* _WHAT YOU SHOULD DO_
Check each line of the material below for the word "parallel". State how many lines have it, and nothing more.

* _EXTRACTED DATA_
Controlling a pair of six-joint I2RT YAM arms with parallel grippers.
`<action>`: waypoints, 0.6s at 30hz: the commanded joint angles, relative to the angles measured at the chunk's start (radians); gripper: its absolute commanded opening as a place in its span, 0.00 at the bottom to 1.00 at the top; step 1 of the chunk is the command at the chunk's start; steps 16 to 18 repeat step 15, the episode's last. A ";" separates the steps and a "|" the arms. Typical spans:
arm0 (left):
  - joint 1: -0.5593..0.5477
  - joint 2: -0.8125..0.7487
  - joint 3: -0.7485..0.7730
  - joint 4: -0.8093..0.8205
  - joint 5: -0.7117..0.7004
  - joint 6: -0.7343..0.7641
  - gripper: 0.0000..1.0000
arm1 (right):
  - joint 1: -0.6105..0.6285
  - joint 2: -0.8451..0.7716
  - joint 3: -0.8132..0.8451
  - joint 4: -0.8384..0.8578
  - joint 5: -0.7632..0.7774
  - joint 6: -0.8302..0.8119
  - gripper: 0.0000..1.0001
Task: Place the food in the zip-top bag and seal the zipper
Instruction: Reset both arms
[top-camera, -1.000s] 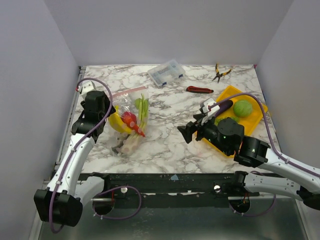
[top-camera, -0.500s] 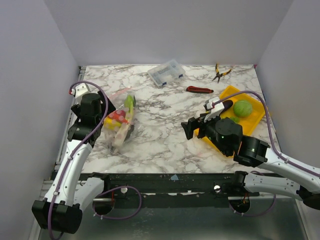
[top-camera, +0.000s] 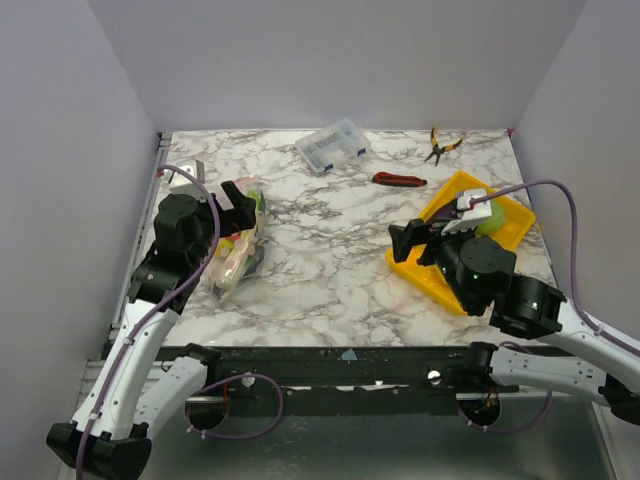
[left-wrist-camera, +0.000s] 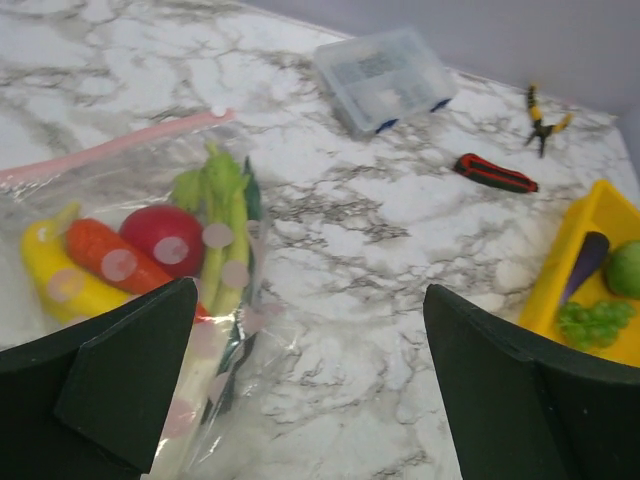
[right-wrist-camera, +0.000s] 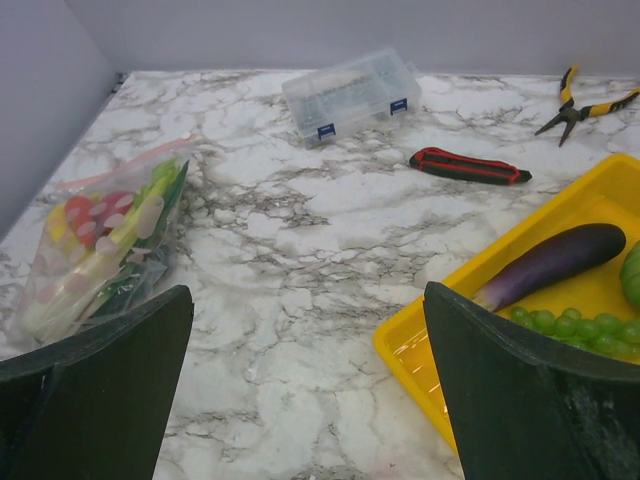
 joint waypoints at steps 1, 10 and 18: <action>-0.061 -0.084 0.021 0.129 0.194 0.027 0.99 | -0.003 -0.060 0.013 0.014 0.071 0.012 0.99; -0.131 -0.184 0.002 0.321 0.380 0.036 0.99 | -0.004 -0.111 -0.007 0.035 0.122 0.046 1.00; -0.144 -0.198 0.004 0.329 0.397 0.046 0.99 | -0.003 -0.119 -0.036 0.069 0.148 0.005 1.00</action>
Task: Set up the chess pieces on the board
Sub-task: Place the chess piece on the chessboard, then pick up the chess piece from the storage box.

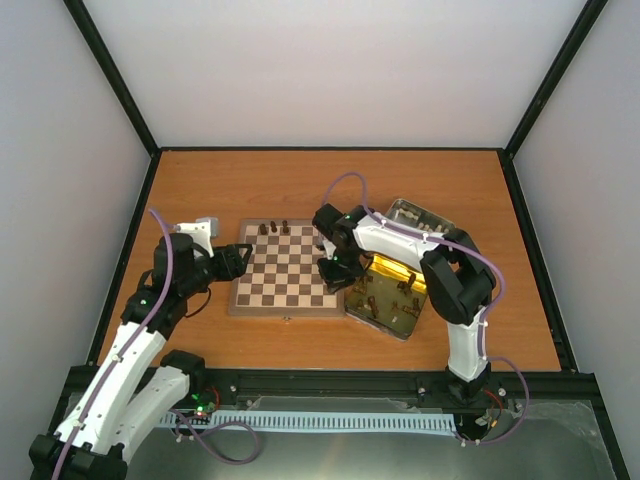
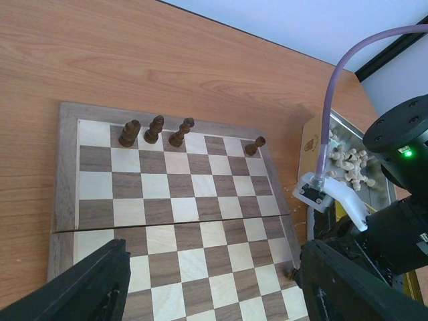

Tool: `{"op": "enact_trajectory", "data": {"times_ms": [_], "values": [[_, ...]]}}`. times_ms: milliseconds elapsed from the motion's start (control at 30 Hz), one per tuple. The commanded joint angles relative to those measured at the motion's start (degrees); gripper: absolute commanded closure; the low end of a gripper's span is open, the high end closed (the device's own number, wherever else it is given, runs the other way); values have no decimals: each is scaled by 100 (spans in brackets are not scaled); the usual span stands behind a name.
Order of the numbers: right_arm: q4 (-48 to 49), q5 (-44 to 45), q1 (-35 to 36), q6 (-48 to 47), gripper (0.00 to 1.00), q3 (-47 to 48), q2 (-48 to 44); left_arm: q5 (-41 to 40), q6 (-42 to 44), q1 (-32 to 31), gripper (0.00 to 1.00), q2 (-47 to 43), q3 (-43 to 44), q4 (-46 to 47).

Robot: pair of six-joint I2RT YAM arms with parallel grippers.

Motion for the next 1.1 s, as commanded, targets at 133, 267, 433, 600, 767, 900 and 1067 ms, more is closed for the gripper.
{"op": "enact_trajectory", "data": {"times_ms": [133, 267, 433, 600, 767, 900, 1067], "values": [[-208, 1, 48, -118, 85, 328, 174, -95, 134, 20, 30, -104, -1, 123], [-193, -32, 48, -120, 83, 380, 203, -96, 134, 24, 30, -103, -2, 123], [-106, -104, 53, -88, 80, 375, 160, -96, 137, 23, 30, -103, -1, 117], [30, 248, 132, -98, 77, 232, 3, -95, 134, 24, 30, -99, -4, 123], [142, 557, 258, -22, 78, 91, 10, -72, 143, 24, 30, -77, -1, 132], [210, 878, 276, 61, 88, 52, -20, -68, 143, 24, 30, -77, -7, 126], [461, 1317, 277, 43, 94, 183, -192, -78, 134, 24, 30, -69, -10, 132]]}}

* _RESULT OF THIS TASK_
2